### [Instructions for the task]
Leaving the pictures aside, repeat the entries exactly.

*** Exercise materials ***

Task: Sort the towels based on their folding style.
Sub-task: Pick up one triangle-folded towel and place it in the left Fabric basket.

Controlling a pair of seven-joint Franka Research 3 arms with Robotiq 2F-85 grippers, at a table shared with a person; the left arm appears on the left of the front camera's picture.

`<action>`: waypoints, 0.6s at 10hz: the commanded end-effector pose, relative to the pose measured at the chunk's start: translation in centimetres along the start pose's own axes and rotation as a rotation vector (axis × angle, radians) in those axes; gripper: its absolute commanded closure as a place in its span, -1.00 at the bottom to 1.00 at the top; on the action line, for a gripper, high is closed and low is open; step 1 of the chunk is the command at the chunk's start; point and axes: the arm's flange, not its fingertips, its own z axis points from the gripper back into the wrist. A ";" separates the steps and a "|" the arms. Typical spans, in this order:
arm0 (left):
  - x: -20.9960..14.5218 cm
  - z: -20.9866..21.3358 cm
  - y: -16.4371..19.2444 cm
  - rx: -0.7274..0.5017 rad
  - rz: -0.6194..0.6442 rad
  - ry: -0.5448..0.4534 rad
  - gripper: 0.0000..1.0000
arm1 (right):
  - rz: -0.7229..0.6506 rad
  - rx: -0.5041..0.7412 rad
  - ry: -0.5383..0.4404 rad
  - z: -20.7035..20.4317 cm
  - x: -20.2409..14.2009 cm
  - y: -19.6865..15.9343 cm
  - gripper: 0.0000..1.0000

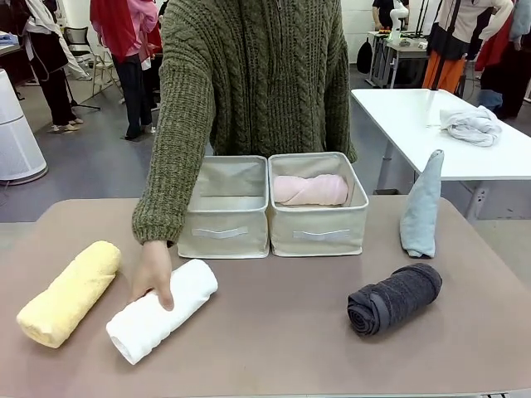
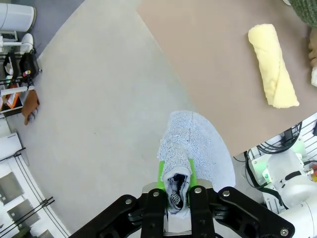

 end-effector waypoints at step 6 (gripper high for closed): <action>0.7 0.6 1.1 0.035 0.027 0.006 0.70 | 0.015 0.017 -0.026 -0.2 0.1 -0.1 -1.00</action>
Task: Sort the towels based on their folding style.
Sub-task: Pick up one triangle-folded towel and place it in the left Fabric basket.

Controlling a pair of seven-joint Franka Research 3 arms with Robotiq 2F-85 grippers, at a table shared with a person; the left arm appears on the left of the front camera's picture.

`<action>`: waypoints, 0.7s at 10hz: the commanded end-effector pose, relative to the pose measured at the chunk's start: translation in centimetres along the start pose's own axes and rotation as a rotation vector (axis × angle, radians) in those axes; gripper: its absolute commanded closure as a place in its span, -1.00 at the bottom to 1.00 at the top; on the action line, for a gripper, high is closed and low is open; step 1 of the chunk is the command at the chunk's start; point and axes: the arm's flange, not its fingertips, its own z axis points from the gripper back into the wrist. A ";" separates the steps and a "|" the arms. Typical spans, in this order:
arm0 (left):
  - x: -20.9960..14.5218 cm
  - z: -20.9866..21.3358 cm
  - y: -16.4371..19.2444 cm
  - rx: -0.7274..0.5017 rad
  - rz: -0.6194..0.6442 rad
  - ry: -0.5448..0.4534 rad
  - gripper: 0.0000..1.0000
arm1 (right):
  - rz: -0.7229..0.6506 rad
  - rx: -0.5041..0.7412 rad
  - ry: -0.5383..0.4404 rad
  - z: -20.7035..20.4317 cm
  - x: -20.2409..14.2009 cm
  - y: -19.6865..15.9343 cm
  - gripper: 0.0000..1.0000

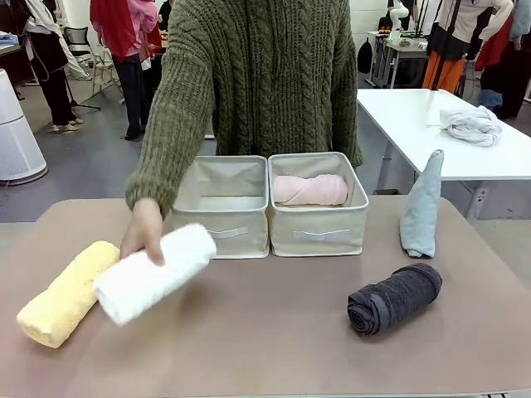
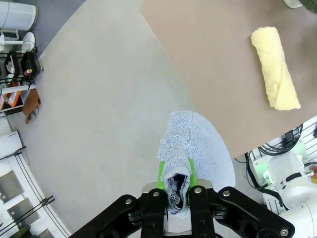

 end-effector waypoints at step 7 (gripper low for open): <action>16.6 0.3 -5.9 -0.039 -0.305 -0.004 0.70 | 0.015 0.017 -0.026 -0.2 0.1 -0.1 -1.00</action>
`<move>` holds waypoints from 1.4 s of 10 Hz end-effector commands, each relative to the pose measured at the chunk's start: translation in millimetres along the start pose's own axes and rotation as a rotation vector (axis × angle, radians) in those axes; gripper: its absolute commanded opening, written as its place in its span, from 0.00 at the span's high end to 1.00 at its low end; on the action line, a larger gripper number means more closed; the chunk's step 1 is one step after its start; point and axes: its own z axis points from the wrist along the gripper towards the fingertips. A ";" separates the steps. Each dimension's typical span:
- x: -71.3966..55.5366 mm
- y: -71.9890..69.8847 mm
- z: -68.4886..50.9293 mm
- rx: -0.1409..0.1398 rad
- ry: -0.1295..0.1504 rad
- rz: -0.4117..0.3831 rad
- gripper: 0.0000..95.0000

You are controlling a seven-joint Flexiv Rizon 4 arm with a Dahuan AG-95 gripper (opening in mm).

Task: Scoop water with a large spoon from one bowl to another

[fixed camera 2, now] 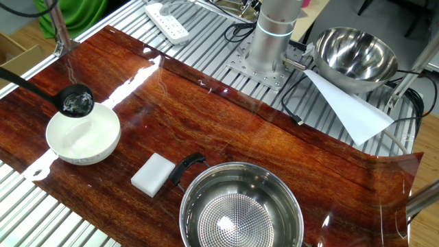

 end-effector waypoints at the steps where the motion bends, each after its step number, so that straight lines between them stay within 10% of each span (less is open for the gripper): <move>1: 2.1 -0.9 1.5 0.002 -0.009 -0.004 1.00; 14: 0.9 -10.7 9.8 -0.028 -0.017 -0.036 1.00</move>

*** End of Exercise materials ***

### [Reply]
Task: Sort the towels based on their folding style.
Sub-task: Pick up one triangle-folded towel and place it in the left Fabric basket.

Controlling a pair of seven-joint Franka Research 3 arms with Robotiq 2F-85 grippers, at a table shared with a person; the left arm appears on the left of the front camera's picture.

`<action>`: waypoints, 0.6s at 10hz: the commanded end-effector pose, relative to the pose measured at the chunk's start: translation in centimetres along the start pose's own axes and rotation as a rotation vector (axis × angle, radians) in those axes; gripper: its absolute commanded closure as a place in its span, -1.00 at the bottom to 1.00 at the top; on the action line, for a gripper, high is closed and low is open; step 1 of the chunk is the command at the chunk's start; point and axes: the arm's flange, not its fingertips, its own z axis points from the gripper back into the wrist. A ";" separates the steps and a "|" the arms. Typical spans, in this order:
arm0 (left):
  - x: -20.9960..14.5218 cm
  - z: -20.9866..21.3358 cm
  - y: -16.4371..19.2444 cm
  - rx: -0.7274..0.5017 rad
  - rz: -0.6194..0.6442 rad
  - ry: -0.5448..0.4534 rad
  - gripper: 0.0000..1.0000
arm1 (right):
  - rz: -0.7229..0.6506 rad
  - rx: -0.5041..0.7412 rad
  - ry: -0.5383..0.4404 rad
  - z: -20.7035..20.4317 cm
  - x: -20.2409..14.2009 cm
  - y: -19.6865..15.9343 cm
  - gripper: 0.0000..1.0000


 end-effector waypoints at step 6 (gripper high for closed): <action>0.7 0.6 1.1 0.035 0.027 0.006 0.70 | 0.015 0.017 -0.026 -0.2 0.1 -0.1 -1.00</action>
Task: Sort the towels based on their folding style.
Sub-task: Pick up one triangle-folded towel and place it in the left Fabric basket.

Controlling a pair of seven-joint Franka Research 3 arms with Robotiq 2F-85 grippers, at a table shared with a person; the left arm appears on the left of the front camera's picture.

`<action>`: waypoints, 0.7s at 10hz: the commanded end-effector pose, relative to the pose measured at the chunk's start: translation in centimetres along the start pose's own axes and rotation as a rotation vector (axis × angle, radians) in those axes; gripper: its absolute commanded closure as a place in its span, -1.00 at the bottom to 1.00 at the top; on the action line, for a gripper, high is closed and low is open; step 1 of the chunk is the command at the chunk's start; point and axes: the arm's flange, not its fingertips, its own z axis points from the gripper back into the wrist. A ";" separates the steps and a "|" the arms. Typical spans, in this order:
arm0 (left):
  - x: -20.9960..14.5218 cm
  - z: -20.9866..21.3358 cm
  - y: -16.4371..19.2444 cm
  - rx: -0.7274..0.5017 rad
  - rz: -0.6194..0.6442 rad
  - ry: -0.5448..0.4534 rad
  - gripper: 0.0000..1.0000
arm1 (right):
  - rz: -0.7229..0.6506 rad
  - rx: -0.5041..0.7412 rad
  - ry: -0.5383..0.4404 rad
  - z: -20.7035..20.4317 cm
  - x: -20.2409..14.2009 cm
  - y: -19.6865..15.9343 cm
  - gripper: 0.0000..1.0000


 end-effector waypoints at step 7 (gripper low for open): <action>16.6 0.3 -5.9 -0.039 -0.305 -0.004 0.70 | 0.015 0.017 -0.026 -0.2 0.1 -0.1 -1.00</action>
`<move>` holds waypoints from 1.4 s of 10 Hz end-effector commands, each relative to the pose measured at the chunk's start: translation in millimetres along the start pose's own axes and rotation as a rotation vector (axis × angle, radians) in those axes; gripper: its absolute commanded opening, written as its place in its span, from 0.00 at the span's high end to 1.00 at its low end; on the action line, a larger gripper number means more closed; the chunk's step 1 is one step after its start; point and axes: its own z axis points from the wrist along the gripper towards the fingertips. A ";" separates the steps. Each dimension's typical span:
- x: -71.3966..55.5366 mm
- y: -71.9890..69.8847 mm
- z: -68.4886..50.9293 mm
- rx: -0.1409..0.1398 rad
- ry: -0.1295..0.1504 rad
- rz: -0.4117..0.3831 rad
- gripper: 0.0000..95.0000

You are controlling a seven-joint Flexiv Rizon 4 arm with a Dahuan AG-95 gripper (opening in mm).

Task: Scoop water with a large spoon from one bowl to another

[fixed camera 2, now] 

 end-effector waypoints at the steps where the motion bends, each after its step number, so that straight lines between them stay within 10% of each span (less is open for the gripper): <move>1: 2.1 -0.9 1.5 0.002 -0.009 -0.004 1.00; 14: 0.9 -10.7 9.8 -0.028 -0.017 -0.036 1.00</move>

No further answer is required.